The Courts Martial was convened. The King and many of his subjects were present. The panel of judges was made up of the Rubberstampers ! Hope for a fair hearing by an impartial panel was dashed ! It came as no surprise that Captain Walter was officially censured, or that Lcdr. O’Patrick and others who testified on behalf of Captain Walter would later rue the day. Had it not been for the outcry from the subjects who had once been so proud of their ship, Captain Walter would have been keel-hauled and then banished from the kingdom forever. The Rubberstampers thought it best just to put the Captain on probation ( with a tacit agreement to knuckle under) for a year and make an official notation in his records ( thus making it almost impossible for him to gain employment as a captain elsewhere). The Admirals had been exonerated and avenged ! The subjects had forgotten all about such a "minor thing" as the Report about "lack of communication" issued by the NCA a year before.

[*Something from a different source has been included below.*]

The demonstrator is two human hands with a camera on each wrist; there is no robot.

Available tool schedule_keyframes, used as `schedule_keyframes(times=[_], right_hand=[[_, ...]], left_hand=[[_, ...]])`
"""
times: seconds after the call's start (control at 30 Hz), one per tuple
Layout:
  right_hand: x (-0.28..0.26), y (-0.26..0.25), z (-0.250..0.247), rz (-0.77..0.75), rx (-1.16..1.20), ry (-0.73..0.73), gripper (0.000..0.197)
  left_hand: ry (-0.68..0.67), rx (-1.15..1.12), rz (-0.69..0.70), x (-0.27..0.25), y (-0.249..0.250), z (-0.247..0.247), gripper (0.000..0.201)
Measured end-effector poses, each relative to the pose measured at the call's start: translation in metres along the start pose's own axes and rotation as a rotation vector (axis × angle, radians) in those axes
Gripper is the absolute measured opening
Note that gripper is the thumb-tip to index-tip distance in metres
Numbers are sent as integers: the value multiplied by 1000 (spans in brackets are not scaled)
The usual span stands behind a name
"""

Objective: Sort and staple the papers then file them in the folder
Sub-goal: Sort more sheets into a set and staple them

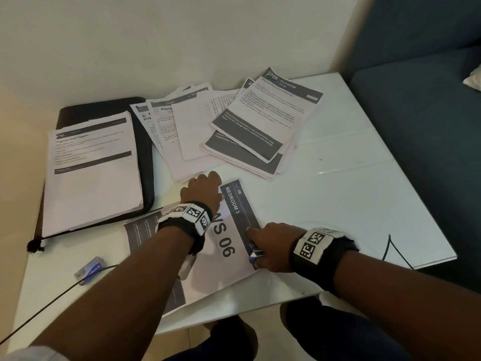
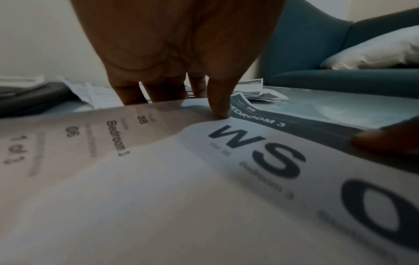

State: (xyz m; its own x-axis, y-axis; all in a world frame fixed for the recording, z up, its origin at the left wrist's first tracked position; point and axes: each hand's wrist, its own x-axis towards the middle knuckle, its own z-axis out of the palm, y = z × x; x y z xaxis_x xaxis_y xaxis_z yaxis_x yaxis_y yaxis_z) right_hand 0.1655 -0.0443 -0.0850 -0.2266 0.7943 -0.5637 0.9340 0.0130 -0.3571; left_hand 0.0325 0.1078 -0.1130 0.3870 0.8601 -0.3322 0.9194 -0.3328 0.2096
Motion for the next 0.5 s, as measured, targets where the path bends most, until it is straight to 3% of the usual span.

A good leader instinctively knows the rules of working with people – that’s why he is a good leader ! Perhaps it would be best to insert a hiatus in the story to enumerate these rules:
Respect is earned, not demanded or expected !
Reward your people publicly for a job well done !
Criticism should be given rarely, and in private !
Don’t ask anything of a subordinate that you wouldn’t gladly do yourself !
Listen to and consider the suggestions of your people !
Give the consideration to others that you would want for yourself !
Defend those who work for you !
Fight for causes that are worthwhile !
Don’t knuckle under to self-righteous dunderheads !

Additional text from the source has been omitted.